The current state of decision making

The current state of decision making is reflected in my summary of government announcements about decision making since March 2022 here which consistently flags major shortcomings including:

  • poor-quality business cases hinder informed decisions by Cabinet and Ministers.

  • weak agency capability, over-reliance on consultants, and inadequate strategic and investment planning

  • the need for more coordinated, long-term, and evidence-based planning — using tools like the Better Business Case (BBC) framework, Living Standards Framework, and CBAx.

  • the lack of transparency, value-for-money, listening to communities,  and alignment between goals, and public outcome reporting

  • unclear investment goals, compounded by fiscal pressure, declining public trust, and fragmented planning across agencies.

It calls for a joined-up, capability-driven, and accountable public investment system that links strategy, planning, and measurable public value.

So, what will it take for Public leaders to develop a joined-up approach to provide free and frank medium to long term advice (strategic thinking and tactical planning) to address problems or achieve vision, with trade-offs using Treasury CBAx and Living Standards Framework?      

More specifically:

  1. How to draw on local intelligence, not just top-down approaches by having those difficult conversations about what the problem is and what the options are that could solve the problems?

  2. How to enable central and local government Public Leaders to think in a joined-up way to provide free and frank medium-to-long-term advice to consider options to achieve their vision for their district, region and nation:

    • economic (e.g. primary, secondary, tertiary, quaternary and quinary)

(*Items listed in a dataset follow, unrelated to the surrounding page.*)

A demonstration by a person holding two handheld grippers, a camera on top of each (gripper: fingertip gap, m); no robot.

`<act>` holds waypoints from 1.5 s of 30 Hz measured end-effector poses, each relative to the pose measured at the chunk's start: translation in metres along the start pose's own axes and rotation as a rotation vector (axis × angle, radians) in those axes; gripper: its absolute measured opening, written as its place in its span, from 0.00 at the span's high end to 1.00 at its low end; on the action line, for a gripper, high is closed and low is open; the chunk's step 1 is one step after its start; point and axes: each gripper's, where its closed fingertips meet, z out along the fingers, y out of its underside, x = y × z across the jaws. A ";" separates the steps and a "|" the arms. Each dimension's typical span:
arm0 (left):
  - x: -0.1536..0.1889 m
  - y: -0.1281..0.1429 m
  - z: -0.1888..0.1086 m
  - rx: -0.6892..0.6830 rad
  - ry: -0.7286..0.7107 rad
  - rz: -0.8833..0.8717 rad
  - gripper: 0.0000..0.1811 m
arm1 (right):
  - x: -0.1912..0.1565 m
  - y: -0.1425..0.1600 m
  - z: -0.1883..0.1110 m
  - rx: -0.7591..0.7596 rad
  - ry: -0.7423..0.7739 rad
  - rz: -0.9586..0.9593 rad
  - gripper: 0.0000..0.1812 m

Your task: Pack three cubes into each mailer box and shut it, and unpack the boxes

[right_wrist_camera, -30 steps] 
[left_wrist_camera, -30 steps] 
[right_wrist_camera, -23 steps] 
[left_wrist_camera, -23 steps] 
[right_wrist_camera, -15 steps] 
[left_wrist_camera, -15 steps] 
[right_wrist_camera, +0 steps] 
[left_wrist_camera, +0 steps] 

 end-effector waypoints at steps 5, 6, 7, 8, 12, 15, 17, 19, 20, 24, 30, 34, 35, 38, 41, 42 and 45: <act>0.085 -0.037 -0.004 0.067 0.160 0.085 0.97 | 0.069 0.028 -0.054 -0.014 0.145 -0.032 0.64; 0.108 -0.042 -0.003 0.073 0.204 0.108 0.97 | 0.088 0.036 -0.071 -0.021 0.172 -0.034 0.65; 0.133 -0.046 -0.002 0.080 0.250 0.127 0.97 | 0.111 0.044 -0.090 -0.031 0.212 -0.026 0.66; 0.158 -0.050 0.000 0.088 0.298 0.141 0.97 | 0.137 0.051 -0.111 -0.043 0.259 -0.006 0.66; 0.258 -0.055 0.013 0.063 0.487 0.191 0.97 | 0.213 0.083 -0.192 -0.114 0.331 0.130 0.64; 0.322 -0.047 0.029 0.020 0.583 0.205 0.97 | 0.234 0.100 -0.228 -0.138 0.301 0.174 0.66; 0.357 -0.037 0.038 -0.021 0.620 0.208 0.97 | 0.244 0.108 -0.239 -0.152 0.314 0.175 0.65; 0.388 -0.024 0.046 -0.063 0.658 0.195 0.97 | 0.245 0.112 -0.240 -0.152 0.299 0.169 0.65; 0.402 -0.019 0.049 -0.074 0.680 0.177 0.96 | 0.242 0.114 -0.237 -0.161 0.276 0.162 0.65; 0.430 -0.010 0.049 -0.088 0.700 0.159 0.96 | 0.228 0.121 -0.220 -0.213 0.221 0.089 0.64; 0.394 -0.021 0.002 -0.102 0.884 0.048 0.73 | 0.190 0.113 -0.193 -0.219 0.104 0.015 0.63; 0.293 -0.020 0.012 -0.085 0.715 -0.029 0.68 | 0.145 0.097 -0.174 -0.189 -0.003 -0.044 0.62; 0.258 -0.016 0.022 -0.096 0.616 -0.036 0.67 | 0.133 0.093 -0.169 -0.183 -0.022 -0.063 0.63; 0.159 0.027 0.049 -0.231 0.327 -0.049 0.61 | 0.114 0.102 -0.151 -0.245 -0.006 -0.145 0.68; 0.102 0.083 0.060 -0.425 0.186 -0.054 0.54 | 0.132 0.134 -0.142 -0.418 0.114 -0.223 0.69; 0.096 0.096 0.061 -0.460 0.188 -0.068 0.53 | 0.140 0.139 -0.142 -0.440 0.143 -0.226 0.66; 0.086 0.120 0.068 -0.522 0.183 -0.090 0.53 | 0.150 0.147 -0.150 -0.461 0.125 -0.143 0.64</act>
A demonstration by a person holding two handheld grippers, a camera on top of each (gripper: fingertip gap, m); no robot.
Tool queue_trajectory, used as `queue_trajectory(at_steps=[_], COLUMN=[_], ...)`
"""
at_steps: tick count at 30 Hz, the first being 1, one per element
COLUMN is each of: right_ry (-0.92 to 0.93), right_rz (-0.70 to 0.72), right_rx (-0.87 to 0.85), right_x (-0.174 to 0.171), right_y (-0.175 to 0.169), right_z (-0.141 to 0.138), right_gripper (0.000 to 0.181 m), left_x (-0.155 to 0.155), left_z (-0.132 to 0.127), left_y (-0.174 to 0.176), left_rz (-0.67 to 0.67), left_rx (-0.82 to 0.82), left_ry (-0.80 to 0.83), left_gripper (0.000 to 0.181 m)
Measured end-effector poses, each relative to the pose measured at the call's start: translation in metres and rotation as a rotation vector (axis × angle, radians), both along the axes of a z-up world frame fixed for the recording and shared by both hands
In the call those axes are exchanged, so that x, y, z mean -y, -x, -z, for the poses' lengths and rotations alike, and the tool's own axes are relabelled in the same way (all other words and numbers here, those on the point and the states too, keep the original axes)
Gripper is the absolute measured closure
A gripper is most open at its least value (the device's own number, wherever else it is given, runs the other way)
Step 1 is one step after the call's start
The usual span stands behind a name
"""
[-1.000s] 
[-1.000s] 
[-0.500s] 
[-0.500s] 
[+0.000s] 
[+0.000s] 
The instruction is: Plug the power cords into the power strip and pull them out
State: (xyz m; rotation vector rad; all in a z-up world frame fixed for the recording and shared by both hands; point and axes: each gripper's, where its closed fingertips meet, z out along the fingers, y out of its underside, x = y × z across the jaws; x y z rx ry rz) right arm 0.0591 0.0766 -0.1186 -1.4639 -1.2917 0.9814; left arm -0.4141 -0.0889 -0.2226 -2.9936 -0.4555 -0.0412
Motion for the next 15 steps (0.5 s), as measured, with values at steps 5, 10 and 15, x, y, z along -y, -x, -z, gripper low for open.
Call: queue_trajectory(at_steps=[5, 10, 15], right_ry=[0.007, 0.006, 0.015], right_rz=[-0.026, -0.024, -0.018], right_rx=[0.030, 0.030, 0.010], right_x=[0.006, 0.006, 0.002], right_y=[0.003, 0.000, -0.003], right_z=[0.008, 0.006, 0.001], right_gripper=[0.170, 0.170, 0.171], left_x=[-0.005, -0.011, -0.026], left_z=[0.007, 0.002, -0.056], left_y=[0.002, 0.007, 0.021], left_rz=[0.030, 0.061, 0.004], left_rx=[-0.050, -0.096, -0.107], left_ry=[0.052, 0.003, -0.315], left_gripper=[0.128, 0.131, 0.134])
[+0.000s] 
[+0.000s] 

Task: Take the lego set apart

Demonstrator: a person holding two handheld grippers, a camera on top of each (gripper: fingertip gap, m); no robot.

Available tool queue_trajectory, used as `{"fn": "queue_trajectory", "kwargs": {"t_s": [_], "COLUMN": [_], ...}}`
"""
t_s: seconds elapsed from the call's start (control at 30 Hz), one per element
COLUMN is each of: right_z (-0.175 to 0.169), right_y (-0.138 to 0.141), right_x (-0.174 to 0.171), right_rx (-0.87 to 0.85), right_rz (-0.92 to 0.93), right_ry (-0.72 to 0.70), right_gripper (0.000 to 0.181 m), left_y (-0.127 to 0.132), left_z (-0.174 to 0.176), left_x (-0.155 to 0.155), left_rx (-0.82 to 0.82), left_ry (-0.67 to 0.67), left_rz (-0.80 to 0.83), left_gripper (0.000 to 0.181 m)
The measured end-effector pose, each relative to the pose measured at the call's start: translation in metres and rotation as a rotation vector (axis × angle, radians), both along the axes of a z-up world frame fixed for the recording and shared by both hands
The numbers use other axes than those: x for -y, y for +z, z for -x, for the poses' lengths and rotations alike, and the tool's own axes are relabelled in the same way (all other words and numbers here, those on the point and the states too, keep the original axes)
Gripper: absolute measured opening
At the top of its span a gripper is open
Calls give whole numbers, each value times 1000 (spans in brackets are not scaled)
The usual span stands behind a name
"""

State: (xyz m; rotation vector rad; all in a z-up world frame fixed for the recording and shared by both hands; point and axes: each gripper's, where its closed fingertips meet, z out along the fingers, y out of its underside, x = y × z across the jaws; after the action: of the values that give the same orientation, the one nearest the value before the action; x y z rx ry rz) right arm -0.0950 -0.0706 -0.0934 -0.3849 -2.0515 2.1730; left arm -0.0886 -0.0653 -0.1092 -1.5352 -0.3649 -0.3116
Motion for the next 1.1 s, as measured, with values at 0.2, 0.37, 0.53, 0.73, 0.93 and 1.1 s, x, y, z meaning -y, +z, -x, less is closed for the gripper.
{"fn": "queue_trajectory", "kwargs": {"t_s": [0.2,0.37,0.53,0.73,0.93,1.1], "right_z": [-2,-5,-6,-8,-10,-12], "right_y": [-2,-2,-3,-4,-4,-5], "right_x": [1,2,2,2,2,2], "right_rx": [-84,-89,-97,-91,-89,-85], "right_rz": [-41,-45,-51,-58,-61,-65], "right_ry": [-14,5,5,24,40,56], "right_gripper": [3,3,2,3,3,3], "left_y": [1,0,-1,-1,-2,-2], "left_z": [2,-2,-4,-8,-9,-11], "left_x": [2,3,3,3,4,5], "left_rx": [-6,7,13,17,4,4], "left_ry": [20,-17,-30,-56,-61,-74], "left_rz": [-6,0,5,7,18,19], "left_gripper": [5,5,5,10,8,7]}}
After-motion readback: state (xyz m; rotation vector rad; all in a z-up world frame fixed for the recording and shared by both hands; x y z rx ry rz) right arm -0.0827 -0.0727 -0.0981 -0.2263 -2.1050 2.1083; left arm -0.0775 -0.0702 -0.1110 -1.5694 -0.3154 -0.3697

    • environmental (e.g. minimum, moderate or maximum standard)

    • social and cultural (e.g. provider centric or citizen centric)      

  1. How to encourage and enable central and local Government Public Leaders to make decisions on those options with limited resources to maximize the delivery of more effective services and provide medium to long term public value benefits?

  2. How to encourage and enable central government Public Leaders to provide free and frank medium-to-date-med-term advice on those options (based on section 32 of the State Sector Act) and to provide that advice with trade-offs and using Treasury CBAx not just Living Standards Framework?

  3. How to encourage and enable central and local Government Public Leaders to measure and publicly report economic, environmental, social and cultural benefits, based on the NZ Treasury Living Standards Framework and CBAx, to ensure the options invested in are on track to achieve the outcomes/benefits and therefore their vision for their district, region and country?

 

Let’s make this even more tangible.  There are 2 problems:

 

1.Pre-determined decision-making.  And when it comes to decision-making, we all have blind spots — even the experts. One of my favorite quotes is by Daniel Kahneman (a behavioral economist who was awarded the 2002 Nobel Memorial Prize in Economic Sciences).“We think we're much more rational than we are and that we make our decisions because we have good reasons to make them. Even when it's the other way around. We believe in the reasons, because we've already made the decision”.

 

2.Making decisions on symptoms, not causes that are ‘too hard’. I am concerned we seem to publish reports on issues and symptoms, like the mental health report, but don’t grapple with the real causes.